GIVEN INFORMATION:
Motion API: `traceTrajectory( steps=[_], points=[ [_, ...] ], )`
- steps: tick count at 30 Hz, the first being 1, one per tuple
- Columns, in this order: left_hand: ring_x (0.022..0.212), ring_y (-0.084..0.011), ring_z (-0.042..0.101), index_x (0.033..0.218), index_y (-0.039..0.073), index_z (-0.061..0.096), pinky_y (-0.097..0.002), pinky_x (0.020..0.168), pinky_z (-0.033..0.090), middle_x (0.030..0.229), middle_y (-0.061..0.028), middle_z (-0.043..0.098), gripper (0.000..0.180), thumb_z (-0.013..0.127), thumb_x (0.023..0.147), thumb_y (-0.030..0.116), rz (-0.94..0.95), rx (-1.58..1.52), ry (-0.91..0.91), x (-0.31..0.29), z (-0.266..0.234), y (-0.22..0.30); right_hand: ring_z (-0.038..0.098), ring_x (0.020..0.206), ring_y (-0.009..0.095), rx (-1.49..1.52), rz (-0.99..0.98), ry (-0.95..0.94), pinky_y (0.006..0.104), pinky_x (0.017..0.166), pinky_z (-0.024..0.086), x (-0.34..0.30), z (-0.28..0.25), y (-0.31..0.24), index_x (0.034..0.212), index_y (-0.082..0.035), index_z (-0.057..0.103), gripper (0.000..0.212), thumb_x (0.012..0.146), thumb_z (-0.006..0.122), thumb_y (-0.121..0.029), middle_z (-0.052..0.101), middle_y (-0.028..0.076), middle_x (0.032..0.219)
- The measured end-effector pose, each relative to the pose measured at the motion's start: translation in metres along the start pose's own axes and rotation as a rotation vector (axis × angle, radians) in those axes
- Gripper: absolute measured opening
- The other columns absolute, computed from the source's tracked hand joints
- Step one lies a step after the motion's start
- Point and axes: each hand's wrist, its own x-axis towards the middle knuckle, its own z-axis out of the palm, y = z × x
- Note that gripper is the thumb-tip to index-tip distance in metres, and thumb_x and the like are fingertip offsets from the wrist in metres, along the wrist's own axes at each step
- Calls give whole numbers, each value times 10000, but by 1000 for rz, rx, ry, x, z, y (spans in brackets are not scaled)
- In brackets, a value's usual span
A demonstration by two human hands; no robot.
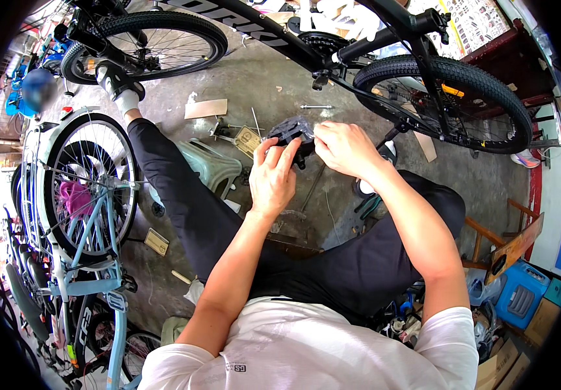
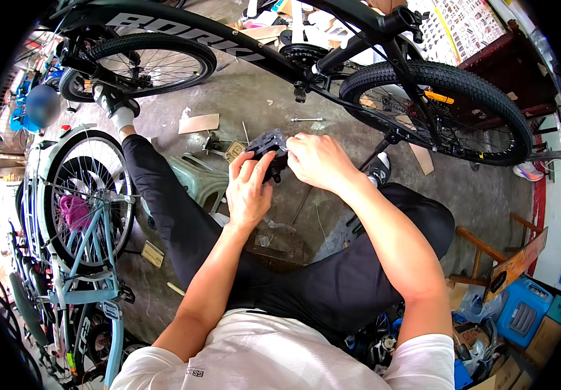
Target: The person unwraps bicycle pedals from plastic packaging, then attaches a pedal to the bicycle crank arm and tightens it using a wrench.
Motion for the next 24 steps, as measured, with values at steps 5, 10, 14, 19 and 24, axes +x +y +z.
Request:
traceTrajectory(
  steps=[5,10,14,19,24],
  points=[
    [1228,-340,548,1375,152,598,-438,979,514,1096,-86,636,745,736,667,-35,-42,-60,-22,0,1,-4,651,723,403,148,181,-30,483,664,514,6,-13,-8,797,2,597,134,862,624,-112,644,204,798],
    [1239,-353,536,1380,111,581,-436,1023,481,1182,-124,625,738,756,675,-15,-133,-160,-29,7,2,2,705,700,243,595,569,-4,388,595,547,2,2,13,733,20,607,217,890,637,-125,687,140,751],
    [1214,-371,536,1398,106,559,-458,1050,459,1164,-156,624,751,754,679,14,-209,-310,-11,7,8,3,717,761,186,1195,767,42,340,628,596,2,-1,19,798,2,624,210,942,617,-150,708,91,861],
    [1222,-363,539,1381,96,585,-445,1046,460,1198,-140,626,718,746,688,-3,-194,-266,23,3,1,4,708,760,162,1190,747,-24,316,646,588,6,-6,8,875,-12,635,238,951,663,-236,709,91,920],
    [1203,-333,561,1330,152,644,-431,1022,479,1044,-66,656,719,688,645,-62,7,-28,72,1,-5,-1,661,734,150,603,618,-14,316,666,524,12,-5,-4,913,-40,638,407,919,749,-432,683,60,834]
  ],
)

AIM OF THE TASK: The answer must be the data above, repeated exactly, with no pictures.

ANSWER SPACE:
Motion API: `traceTrajectory( steps=[_], points=[ [_, ...] ], )`
- steps: tick count at 30 Hz, the first being 1, one per tuple
- Columns, in this order: left_hand: ring_x (0.022..0.212), ring_y (-0.084..0.011), ring_z (-0.042..0.101), index_x (0.033..0.218), index_y (-0.039..0.073), index_z (-0.061..0.096), pinky_y (-0.097..0.002), pinky_x (0.020..0.168), pinky_z (-0.033..0.090), middle_x (0.030..0.229), middle_y (-0.061..0.028), middle_z (-0.043..0.098), gripper (0.000..0.180), thumb_z (-0.013..0.127), thumb_x (0.023..0.147), thumb_y (-0.030..0.116), rz (-0.94..0.95), rx (-1.58..1.52), ry (-0.91..0.91), x (-0.31..0.29), z (-0.266..0.234), y (-0.22..0.30); right_hand: ring_z (-0.038..0.098), ring_x (0.020..0.206), ring_y (-0.009..0.095), rx (-1.49..1.52), rz (-0.99..0.98), ry (-0.95..0.94), pinky_y (0.006..0.104), pinky_x (0.017..0.166), pinky_z (-0.024..0.086), x (-0.34..0.30), z (-0.28..0.25), y (-0.31..0.24), index_x (0.034..0.212), index_y (-0.082..0.035), index_z (-0.057..0.103), gripper (0.000..0.212), thumb_x (0.012..0.146), thumb_z (-0.006..0.122), thumb_y (-0.121..0.029), middle_z (-0.052..0.101), middle_y (-0.028..0.076), middle_x (0.032..0.219)
- The measured end-effector pose, each relative to the pose measured at the motion's start: translation in metres along the start pose's own axes and rotation as a rotation vector (axis × angle, radians) in those axes
- Gripper: absolute measured opening
- The other columns absolute, computed from the source's tracked hand joints
- Step one lies a step after the motion's start
- Point and axes: each hand's wrist, its own x-axis towards the middle knuckle, its own z-axis out of the palm, y = z × x
- Note that gripper is the thumb-tip to index-tip distance in metres, and thumb_x and the like are fingertip offsets from the wrist in metres, along the wrist's own axes at each step
- Calls give whole numbers, each value times 10000, but by 1000 for rz, rx, ry, x, z, y (spans in brackets are not scaled)
- In brackets, a value's usual span
A demonstration by two human hands; no robot.
Target: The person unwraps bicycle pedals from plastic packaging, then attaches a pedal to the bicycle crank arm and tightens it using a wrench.
Motion for the next 24 steps, as measured, with values at steps 5, 10, 14, 19 and 24, axes +x +y +z.
Request:
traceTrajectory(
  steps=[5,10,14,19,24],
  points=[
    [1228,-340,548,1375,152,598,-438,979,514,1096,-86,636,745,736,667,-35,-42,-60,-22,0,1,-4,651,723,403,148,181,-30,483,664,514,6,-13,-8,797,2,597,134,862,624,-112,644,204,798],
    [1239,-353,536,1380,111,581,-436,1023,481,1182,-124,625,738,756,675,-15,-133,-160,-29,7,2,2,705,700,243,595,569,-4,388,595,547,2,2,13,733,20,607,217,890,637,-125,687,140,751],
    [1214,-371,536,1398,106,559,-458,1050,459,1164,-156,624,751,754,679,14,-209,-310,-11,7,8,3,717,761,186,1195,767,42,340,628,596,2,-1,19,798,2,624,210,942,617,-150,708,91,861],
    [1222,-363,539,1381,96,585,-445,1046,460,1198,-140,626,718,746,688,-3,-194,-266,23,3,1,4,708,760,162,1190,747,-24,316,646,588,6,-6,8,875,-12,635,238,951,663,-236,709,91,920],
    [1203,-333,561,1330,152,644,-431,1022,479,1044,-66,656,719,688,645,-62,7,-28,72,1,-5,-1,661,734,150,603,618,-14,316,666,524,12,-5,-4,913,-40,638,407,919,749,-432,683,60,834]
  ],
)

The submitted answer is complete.